WHAT IS NEEDED — Across the listing, count the lines that include the string "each". Give nothing besides the number.
________
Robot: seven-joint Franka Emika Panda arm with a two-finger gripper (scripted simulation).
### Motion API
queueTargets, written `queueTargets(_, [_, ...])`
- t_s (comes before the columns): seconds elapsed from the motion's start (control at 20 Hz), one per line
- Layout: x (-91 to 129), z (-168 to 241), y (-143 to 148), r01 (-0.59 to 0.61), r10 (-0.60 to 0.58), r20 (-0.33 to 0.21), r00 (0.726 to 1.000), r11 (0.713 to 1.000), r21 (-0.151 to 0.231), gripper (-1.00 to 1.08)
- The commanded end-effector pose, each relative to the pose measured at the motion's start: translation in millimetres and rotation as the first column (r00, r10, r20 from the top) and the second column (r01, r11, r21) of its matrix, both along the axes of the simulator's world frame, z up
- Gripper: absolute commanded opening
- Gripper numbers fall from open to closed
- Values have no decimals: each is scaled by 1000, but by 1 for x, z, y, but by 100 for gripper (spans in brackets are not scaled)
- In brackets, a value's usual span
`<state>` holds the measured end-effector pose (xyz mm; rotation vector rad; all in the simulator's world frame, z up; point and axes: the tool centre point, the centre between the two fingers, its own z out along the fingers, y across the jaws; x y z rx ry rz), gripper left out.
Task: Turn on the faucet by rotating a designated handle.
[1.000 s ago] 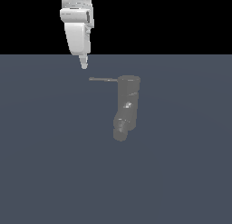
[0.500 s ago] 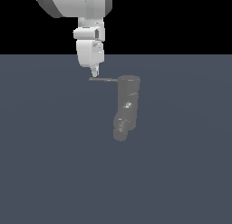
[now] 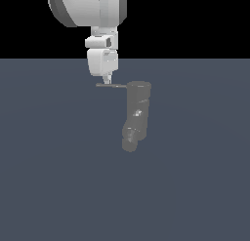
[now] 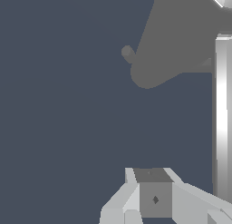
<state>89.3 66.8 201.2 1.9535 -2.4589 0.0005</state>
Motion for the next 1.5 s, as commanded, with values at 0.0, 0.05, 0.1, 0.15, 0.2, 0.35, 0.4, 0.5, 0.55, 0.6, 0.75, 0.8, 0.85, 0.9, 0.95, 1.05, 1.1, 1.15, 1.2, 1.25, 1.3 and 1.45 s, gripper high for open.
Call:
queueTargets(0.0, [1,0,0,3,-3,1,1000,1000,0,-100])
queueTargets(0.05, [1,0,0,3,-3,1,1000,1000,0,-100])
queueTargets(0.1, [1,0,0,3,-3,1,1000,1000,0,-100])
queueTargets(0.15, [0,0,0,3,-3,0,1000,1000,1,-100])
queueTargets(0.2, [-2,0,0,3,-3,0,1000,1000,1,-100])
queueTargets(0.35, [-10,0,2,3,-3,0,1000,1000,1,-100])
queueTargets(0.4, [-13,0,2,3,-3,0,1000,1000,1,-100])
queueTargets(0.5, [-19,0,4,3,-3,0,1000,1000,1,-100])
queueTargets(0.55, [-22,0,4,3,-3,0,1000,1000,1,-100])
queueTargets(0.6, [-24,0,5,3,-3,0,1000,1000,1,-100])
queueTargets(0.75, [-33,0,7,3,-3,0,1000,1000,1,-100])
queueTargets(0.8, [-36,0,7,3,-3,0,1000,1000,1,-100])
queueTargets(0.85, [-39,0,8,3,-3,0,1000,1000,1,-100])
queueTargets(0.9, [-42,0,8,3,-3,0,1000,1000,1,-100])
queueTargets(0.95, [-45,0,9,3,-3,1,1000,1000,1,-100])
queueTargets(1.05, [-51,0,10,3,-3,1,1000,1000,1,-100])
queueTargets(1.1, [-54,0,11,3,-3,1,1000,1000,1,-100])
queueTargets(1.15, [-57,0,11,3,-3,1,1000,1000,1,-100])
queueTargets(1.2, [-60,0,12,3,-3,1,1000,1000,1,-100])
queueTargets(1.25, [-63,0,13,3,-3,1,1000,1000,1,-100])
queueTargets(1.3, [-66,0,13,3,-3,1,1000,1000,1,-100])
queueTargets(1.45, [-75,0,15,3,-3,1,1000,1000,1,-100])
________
ANSWER SECTION — 2